Associate Judge Juan T. Lizama declared that the Finance Department’s over $1.6-million tax lien on the property attached after its sale to Korean corporation Chung Yang Modas had already been consummated.

The ruling precludes the government from asserting claim over Sako’s equipment and machinery, so they can be sold in auction to generate proceeds, subject to its right to appeal the decision.

But the judge earlier granted the government’s request to hold the proceeds of the sale to Modas in the amount of $270,000.

The judge declared that title over the machinery and equipment, which have been placed inside four containers and held at the port of Saipan, transferred to Modas on March 10, 2005. The containers were scheduled for shipment to a Cambodian firm, Cambo Fashion Co. Ltd., on or after that date.

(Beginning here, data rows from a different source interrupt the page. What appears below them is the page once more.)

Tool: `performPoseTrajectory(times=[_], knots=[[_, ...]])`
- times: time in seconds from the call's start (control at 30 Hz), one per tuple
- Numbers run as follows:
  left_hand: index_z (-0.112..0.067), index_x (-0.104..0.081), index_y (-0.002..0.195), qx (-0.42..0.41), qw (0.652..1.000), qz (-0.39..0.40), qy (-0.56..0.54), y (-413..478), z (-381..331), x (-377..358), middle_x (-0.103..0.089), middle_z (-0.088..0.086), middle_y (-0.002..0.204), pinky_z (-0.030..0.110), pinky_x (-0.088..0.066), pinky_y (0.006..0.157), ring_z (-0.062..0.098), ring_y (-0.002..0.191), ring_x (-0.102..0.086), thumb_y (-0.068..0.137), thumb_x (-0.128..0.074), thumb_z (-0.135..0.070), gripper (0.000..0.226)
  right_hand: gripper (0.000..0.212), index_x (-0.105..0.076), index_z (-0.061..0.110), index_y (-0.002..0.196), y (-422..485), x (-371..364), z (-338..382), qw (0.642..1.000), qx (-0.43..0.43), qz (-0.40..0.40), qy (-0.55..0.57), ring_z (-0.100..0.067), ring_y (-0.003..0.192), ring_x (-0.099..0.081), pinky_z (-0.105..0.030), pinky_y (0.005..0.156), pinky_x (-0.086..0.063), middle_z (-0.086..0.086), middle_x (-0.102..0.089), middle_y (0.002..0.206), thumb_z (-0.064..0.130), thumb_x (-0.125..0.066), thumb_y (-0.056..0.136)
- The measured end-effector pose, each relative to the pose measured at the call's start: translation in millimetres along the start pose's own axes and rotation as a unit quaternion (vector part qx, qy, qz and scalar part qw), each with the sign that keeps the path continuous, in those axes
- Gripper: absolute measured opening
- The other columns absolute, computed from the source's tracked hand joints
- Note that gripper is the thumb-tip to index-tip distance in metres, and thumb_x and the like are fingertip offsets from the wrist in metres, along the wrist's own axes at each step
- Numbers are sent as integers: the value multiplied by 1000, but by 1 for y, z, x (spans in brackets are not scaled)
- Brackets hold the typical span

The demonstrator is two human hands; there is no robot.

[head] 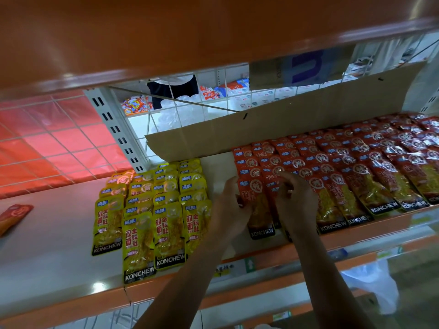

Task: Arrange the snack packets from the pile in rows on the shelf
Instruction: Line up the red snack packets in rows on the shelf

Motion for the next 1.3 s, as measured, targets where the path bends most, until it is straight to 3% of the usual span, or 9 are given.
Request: performPoseTrajectory(times=[0.07,0.13,0.3,0.7,0.87,0.97,1.17,1.3], knots=[[-27,-39,137,-6,999,1,39,-2,0,-2,-59,-21,90,11,-46,62,-5,79,-58,83,-70,-16,63,32,-63,9,122,0,1,-4,1000,0,-8,-12,-24,104,-60,-29,83,-46,-9,-67,112,2,-52,93],[-24,-42,135,-11,997,-8,76,-4,-1,-3,-64,-12,102,9,-41,63,1,83,-57,81,-70,-16,62,31,-63,9,121,0,1,-6,1000,-2,-13,-21,-23,102,-60,-29,81,-46,-9,-66,110,3,-53,92],[-19,-50,124,0,986,-11,167,-5,3,-8,-62,0,111,25,-45,77,18,101,-60,80,-69,-22,48,31,-64,11,120,1,0,-6,999,-1,-18,-29,-23,103,-60,-30,81,-47,-8,-67,109,3,-52,93],[-11,-52,116,-3,971,11,241,-2,1,-11,-47,4,103,28,-45,70,27,96,-59,87,-63,-19,33,28,-64,9,117,-2,-17,13,999,21,11,-32,-24,103,-60,-31,81,-49,-9,-66,110,5,-52,93],[-14,-57,128,-65,972,-90,209,-3,-16,30,-57,7,116,34,-51,84,24,99,-62,91,-60,-23,38,26,-64,6,115,-11,-40,43,996,77,45,-29,-23,100,-60,-29,81,-46,-9,-66,109,5,-53,92],[-14,-58,128,-89,960,-137,229,-4,-16,61,-59,8,117,34,-47,86,25,105,-59,90,-60,-18,38,28,-63,8,118,-21,-63,63,991,101,86,-28,-26,106,-58,-36,88,-47,-11,-65,113,7,-53,92],[-17,-54,130,-59,927,-190,319,-9,10,125,-57,8,119,37,-40,90,30,112,-49,91,-55,-23,39,34,-64,12,119,-45,-110,111,981,145,127,-37,-27,113,-56,-29,94,-37,-8,-66,118,9,-60,85],[-17,-51,132,-24,910,-206,358,-22,41,173,-56,6,124,38,-40,96,30,118,-47,91,-54,-30,43,34,-62,13,121,-70,-153,148,971,162,166,-47,-30,114,-53,-35,94,-40,-9,-64,118,15,-59,88]])
Point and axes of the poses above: each hand's wrist, its own y-axis towards the middle knuckle, its own x-axis out of the back of the hand, z = x × y, the point moved 8 cm from there along y, towards the middle knuckle
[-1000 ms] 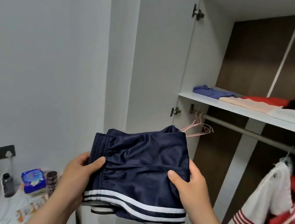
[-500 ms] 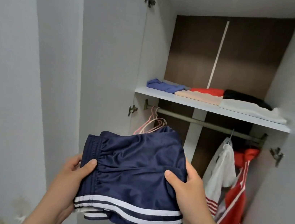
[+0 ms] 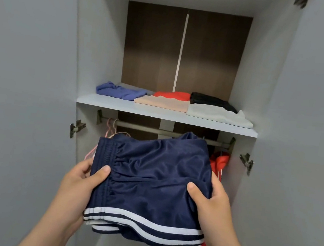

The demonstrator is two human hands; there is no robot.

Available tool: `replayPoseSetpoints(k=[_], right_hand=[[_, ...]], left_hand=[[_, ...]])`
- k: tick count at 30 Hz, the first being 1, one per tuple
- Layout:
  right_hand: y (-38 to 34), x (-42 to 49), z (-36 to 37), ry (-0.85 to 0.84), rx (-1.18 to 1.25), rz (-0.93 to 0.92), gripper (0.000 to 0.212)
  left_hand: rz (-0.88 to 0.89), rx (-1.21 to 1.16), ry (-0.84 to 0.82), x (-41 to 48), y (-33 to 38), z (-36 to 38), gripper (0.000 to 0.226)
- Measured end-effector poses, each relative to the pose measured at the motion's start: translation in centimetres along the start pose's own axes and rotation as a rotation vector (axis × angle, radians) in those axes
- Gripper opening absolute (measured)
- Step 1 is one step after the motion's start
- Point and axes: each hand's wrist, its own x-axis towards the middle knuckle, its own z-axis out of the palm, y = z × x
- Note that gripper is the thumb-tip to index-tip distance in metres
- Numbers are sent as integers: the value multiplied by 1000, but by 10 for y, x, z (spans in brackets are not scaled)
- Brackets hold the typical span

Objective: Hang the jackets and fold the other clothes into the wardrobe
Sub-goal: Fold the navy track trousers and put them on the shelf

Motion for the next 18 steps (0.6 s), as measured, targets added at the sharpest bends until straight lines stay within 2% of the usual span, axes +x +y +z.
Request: replayPoseSetpoints(k=[5,10,16,18], right_hand=[[15,54,-11,53,38,-60,49],[6,111,-21,35,43,-106,52],[-9,176,-22,10,41,-165,41],[-13,198,-20,-3,32,-166,40]], left_hand=[[47,-2,-52,47,-8,38,21],[104,56,-89,98,-3,71,22],[207,129,-119,155,15,104,25],[232,158,-129,177,20,112,20]])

“Because [Division of Tax and] Revenue’s lien on Sako’s property attached after that date, it has no valid security interest in the goods. Without such an interest, Revenue cannot show that it is substantially likely to succeed on the merits and so it is not entitled to a preliminary injunction preventing shipment of those goods,” Lizama said in an order yesterday.

Court records showed that the government filed and recorded 10 separate tax liens against Sako in the total amount of $1,665,574.97 as early as Feb. 4, 2005, even before Sako contracted with Modas on Feb. 28.

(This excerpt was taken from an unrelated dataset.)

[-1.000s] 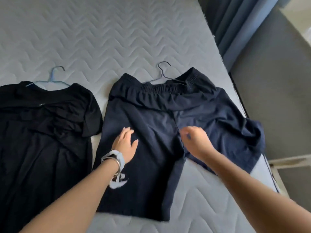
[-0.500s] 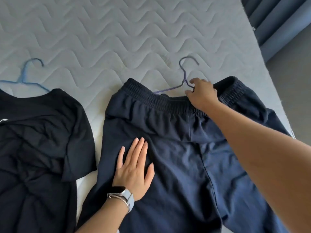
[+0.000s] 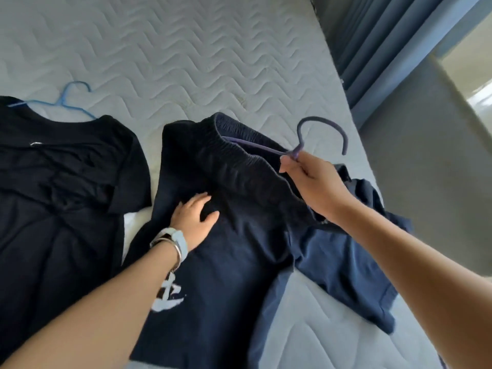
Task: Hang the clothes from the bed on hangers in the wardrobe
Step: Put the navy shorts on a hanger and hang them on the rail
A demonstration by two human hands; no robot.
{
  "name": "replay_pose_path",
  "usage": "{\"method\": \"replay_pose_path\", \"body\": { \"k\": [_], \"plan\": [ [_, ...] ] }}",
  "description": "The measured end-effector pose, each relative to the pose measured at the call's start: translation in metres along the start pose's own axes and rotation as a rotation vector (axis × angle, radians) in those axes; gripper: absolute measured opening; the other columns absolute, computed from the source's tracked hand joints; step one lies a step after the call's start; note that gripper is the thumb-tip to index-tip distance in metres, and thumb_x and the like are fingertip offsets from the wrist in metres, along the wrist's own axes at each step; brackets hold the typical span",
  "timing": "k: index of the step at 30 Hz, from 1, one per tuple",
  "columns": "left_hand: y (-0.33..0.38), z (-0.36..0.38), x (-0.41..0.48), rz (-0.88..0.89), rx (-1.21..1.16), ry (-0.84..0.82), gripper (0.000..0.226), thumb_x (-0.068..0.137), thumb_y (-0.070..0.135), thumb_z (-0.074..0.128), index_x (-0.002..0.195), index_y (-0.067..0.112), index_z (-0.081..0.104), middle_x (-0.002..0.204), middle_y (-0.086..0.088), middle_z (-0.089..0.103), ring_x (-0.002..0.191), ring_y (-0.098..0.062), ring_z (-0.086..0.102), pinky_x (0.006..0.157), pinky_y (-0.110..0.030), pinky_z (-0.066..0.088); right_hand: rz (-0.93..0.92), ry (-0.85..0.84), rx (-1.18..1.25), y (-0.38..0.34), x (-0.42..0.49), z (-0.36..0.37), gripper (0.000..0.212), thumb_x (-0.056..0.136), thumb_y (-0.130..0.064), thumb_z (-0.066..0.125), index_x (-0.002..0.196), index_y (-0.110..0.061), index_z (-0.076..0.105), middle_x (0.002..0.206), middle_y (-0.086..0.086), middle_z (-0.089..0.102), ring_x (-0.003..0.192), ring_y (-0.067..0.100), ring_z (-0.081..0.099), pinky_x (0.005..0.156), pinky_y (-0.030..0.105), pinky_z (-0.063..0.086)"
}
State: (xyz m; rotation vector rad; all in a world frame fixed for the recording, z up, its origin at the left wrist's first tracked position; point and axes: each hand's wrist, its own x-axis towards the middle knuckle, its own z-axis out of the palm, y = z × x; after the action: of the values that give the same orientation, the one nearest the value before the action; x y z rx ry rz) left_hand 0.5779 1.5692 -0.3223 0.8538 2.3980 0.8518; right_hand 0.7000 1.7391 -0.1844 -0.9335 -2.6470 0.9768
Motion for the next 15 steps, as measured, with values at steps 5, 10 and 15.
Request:
{"method": "replay_pose_path", "body": {
  "k": [5,10,15],
  "plan": [
    [0.053,-0.072,-0.078,0.124,-0.244,0.256,0.037,0.089,0.012,0.055,0.125,0.004,0.049,0.131,-0.012,0.044,0.120,-0.023,0.048,0.095,-0.025,0.037,-0.034,0.205,0.162,-0.053,-0.071,-0.053,0.039,0.087,-0.041,0.055,0.063,-0.011,0.052,0.043,-0.007,0.032,0.044,0.007,0.029,0.047,0.023,0.024],
    [0.120,-0.185,-0.130,0.315,0.024,0.488,0.068,0.074,0.032,0.067,0.121,-0.012,0.044,0.125,-0.032,0.043,0.120,-0.042,0.043,0.104,-0.047,0.036,-0.073,0.273,0.350,-0.125,-0.155,-0.115,0.054,0.080,-0.055,0.055,0.058,-0.006,0.048,0.052,0.000,0.034,0.051,0.009,0.031,0.054,0.028,0.026],
    [0.202,-0.291,-0.202,0.578,0.168,0.720,0.070,0.072,0.050,0.054,0.123,0.004,0.040,0.124,-0.024,0.048,0.116,-0.027,0.039,0.099,-0.043,0.038,-0.076,0.407,0.592,-0.188,-0.221,-0.198,0.048,0.080,-0.060,0.054,0.050,-0.022,0.050,0.042,-0.011,0.032,0.045,0.005,0.026,0.047,0.020,0.023]
  ]
}}
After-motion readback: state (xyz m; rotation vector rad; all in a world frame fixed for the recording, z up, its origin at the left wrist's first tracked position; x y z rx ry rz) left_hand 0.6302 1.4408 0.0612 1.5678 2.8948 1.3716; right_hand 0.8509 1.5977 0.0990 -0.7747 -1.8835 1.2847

On May 17, however, the government filed a release of tax lien due to errors in the original filing.

“Unfortunately, the document released all 10 tax liens and not just those in error,” Lizama said. The amount of the eight liens filed on that date was over $1.2 million.

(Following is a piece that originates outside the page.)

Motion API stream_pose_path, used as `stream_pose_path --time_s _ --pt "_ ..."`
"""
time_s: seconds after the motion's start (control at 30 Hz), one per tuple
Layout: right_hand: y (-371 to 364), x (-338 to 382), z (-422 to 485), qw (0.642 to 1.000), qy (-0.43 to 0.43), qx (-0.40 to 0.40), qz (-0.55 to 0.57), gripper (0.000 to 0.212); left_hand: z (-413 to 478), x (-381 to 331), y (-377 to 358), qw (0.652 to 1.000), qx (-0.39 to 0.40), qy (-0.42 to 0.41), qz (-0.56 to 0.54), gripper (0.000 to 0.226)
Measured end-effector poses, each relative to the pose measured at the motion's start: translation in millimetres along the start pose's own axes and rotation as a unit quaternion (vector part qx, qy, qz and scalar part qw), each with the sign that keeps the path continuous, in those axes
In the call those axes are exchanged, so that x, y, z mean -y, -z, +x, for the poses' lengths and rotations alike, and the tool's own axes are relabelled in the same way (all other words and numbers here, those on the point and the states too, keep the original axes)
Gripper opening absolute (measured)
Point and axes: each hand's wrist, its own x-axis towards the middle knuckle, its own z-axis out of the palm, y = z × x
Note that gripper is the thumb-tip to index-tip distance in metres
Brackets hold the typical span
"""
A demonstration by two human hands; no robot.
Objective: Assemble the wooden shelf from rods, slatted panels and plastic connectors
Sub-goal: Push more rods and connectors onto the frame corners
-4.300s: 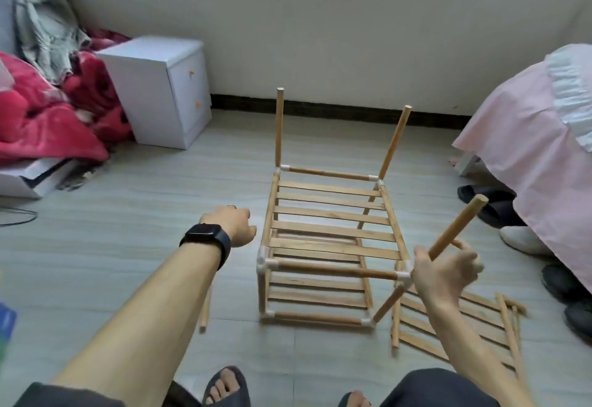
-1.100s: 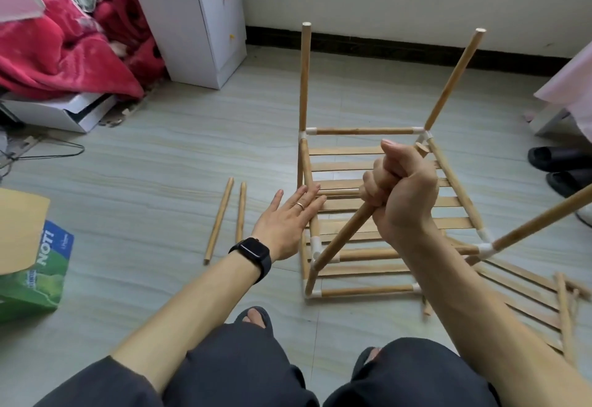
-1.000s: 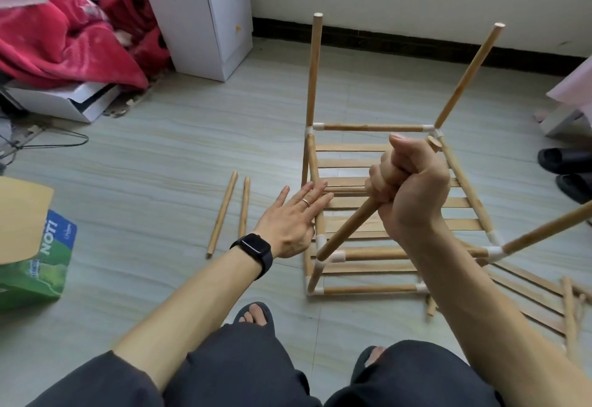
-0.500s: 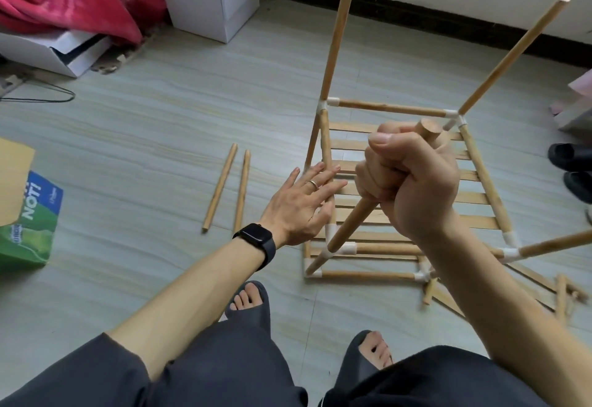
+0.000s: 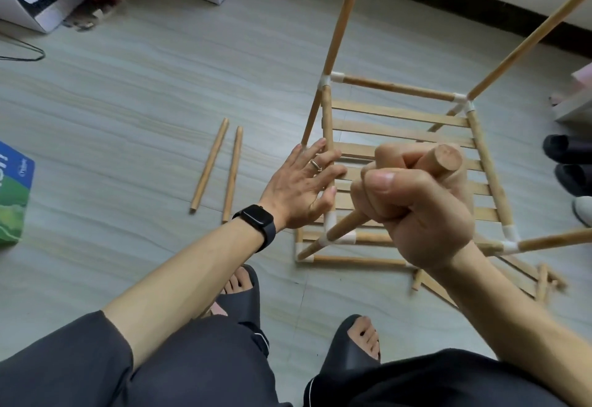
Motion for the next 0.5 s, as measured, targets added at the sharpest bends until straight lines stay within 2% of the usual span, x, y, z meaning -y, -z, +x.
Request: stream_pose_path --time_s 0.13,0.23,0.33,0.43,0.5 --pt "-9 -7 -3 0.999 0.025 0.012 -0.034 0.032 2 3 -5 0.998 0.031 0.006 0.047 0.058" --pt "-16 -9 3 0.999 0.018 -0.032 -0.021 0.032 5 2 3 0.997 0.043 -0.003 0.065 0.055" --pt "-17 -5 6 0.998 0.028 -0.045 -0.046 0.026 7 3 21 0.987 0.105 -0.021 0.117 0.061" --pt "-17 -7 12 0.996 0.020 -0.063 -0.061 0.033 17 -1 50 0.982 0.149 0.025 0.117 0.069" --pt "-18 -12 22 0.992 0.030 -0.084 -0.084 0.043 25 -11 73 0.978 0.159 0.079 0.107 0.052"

The judge noted that the government purported to revoke the May 17 filing by reinstating all 10 tax liens in the total amount of over $1.6 million.

Several parties are running after Sako over unpaid debts and obligations after the garment factory ceased local operations sometime in February this year.

Besides the CNMI government, the other creditors include the law firm of O’Connor Berman Dotts and Banes and Vicente SN. Babauta, Sako’s landlord.

Earlier, Saipan’s U.S. District Court also declared Sako liable in the amount of over $1 million, in connection with a lawsuit brought to court by the Equal Employment Opportunity Commission on behalf of some 65 workers.